Keywords:  Gender bias; Heart failure; management

Year:  2011        PMID: 21731804      PMCID: PMC3123511          DOI: 10.4103/1995-705X.81555

Source DB:  PubMed          Journal:  Heart Views        ISSN: 1995-705X


INTRODUCTION

Heart failure (HF) is a common medical problem, in which the heart fails to meet the peripheral tissue demands at a normal filling pressure.[1] The global prevalence of HF is estimated to be 2.3–3.9% per annum.[2-4] Around 25 million people around the world are suffering from HF, and each year 2 million new cases of HF are diagnosed. It has a high mortality and morbidity rates and an enormous impact on health care system and public health.[5-10] The incidence and prevalence of HF continue to increase likely due to therapeutic improvement in the treatment of acute myocardial infarction and hypertension and also due to increase in the aging population. Evidence from the literature showed that gender discrepancies in HF management may exist.[11-16] Elderly women make up a greater proportion of HF patients in those over 75 years of age.[78] Earlier studies such as Framingham reported better survival among female patients with HF compared to males.[69] Other recent trials with accurate assessment of left ventricular function showed contradicting results where female patients with HF had a higher mortality rate.[17] Although gender bias in ischemic heart disease (IHD) management is well studied,[18-29] the evidence of gender bias in HF management is scarce. The Aseer region (population of 1,200,000) is located in the southwest of Saudi Arabia covering an area of more than 80,000 km2. The region extends from the high mountains of Sarawat (with an altitude of 3200 m above sea level) to the Red Sea. Health service delivery in the Aseer region is provided by a network of 244 primary health care centers, 16 referral hospitals and one tertiary hospital, Aseer Central Hospital (ACH). ACH, with 500 beds, is run by the Ministry of Health and the College of Medicine of King Khalid University (KKU), Abha. This study was designed to investigate whether gender difference exists in the management of HF patients admitted to ACH, Aseer region/Saudi Arabia.

PATIENTS AND METHODS

A retrospective cohort of all consecutive patients admitted to ACH with the diagnosis of HF during the period from June 2007 to May 2009 were studied. Patients′ data were reviewed and tabulated for both genders. These data including the clinical profile of HF (demographic data, etiologic factors for HF, associated risk factors for HF such as: diabetes, hypertension, atrial fibrillation, and renal failure), and echocardiographic features. Data on the management profile of HF using different therapeutic agents were obtained. Data on both genders were collected and compared. Approval of the local medical ethical committee was obtained. Data were analyzed using SPSS software package. Frequency, percentage, mean, standard deviation, and median were used to present the data. Chi square and the Student “t” were used as tests of significance at the 5% level.

RESULTS

A total of 206 male patients (68.7%) and 94 female patients (31.3%) with the diagnosis of HF were included.

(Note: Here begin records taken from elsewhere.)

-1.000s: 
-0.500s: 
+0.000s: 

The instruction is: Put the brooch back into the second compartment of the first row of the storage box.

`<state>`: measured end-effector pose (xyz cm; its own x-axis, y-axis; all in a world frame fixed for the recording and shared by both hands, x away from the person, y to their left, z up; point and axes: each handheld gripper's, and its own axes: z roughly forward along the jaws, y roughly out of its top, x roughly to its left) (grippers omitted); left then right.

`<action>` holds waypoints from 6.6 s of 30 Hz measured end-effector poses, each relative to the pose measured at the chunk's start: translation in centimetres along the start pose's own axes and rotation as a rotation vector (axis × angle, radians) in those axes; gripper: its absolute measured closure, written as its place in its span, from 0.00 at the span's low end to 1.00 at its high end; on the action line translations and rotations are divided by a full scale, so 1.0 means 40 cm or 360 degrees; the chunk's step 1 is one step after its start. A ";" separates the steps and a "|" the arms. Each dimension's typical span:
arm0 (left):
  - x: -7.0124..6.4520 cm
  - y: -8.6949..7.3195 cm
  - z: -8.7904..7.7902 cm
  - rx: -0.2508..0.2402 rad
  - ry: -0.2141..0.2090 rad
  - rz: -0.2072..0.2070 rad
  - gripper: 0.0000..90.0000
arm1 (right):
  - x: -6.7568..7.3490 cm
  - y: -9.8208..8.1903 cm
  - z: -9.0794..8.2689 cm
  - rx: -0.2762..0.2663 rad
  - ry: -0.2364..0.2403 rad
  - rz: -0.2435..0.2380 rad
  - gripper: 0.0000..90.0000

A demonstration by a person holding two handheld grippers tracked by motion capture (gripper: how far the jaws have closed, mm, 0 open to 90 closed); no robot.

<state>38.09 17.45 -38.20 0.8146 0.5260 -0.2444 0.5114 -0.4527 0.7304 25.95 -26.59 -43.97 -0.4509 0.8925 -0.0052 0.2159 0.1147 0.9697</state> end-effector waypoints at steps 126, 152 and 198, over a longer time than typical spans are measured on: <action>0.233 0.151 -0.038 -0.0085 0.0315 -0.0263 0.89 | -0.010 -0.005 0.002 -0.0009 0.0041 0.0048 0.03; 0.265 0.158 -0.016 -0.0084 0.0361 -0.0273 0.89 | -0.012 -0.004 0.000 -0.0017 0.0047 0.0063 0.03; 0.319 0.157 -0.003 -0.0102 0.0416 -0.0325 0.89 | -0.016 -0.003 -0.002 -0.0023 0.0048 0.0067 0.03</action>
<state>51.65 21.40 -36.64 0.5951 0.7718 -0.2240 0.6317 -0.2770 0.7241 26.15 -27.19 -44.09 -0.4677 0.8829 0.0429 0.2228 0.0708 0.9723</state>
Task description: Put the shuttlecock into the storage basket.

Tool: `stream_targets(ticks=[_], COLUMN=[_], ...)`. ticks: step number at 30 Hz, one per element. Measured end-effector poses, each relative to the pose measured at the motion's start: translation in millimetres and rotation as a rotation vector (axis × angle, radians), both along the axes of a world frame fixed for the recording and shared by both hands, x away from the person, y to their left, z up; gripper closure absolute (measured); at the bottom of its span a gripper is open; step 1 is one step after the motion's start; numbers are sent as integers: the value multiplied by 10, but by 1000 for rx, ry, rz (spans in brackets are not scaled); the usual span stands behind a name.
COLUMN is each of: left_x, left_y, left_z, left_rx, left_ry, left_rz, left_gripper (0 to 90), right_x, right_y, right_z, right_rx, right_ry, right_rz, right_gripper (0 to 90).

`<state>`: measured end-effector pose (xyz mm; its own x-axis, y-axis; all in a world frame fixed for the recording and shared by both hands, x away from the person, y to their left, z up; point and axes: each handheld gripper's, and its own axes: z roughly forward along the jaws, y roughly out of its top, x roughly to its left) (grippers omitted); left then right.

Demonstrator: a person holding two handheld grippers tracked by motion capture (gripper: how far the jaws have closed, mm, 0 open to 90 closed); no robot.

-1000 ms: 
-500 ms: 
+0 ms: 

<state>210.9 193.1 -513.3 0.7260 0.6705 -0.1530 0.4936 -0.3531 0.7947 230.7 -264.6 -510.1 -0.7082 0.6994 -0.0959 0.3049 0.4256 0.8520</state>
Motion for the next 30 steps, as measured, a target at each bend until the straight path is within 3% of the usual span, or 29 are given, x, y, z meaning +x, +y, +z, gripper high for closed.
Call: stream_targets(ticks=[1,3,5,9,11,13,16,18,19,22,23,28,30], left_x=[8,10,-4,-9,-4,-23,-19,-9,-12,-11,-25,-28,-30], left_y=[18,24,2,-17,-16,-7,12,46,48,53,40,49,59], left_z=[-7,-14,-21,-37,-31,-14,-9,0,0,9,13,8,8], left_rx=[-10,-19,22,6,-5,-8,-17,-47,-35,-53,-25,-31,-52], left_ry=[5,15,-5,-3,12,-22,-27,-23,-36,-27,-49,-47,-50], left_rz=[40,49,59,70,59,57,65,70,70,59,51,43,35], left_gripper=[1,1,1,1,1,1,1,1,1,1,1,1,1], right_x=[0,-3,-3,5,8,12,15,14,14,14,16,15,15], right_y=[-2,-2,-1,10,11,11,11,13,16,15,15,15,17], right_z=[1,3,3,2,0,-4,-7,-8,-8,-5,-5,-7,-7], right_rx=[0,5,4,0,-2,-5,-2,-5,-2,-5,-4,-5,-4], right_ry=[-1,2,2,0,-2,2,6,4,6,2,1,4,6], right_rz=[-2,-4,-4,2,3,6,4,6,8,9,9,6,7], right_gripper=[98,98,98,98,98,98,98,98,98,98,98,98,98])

Clinical profile of HF patients

Table 1 showed gender differences in the clinical profile of HF patients. Male patients were significantly older than female patients (68.83 ± 13.5 vs. 64.33 ± 13.5, respectively, P < 0.008).
Table 1

Gender differences in clinical profile of heart failure patients

Gender differences in clinical profile of heart failure patients As an etiology for heart failure ischemic heart disease and dilated cardiomyopathy were significantly higher in male patients than female patients (42.7 vs. 28.7%, P < 0.021) and (13.1 vs. 3.2%, P < 0.008), respectively, the prevalence of other etiologies were the same in both genders. Regarding the associated risk factors for HF, smoking was significantly higher in male patients (11.7 vs. 0%, respectively, P < 0.001), whereas atrial fibrillation and renal dysfunction were significantly higher in female patients (20.2 vs. 10.2%, P < 0.018) and (20.2 vs. 5.3%, P < 0.001), respectively. The prevalence of other associated risk factors was the same in both genders. Echocardiography was performed for the vast majority of male and female patients equally (99% and 97.9%, respectively, P =0.42). However, ejection fraction was significantly higher in female patients compared to male patients (38.2% ± 16.9 vs. 30.4% ± 16.6, respectively, P < 0.001).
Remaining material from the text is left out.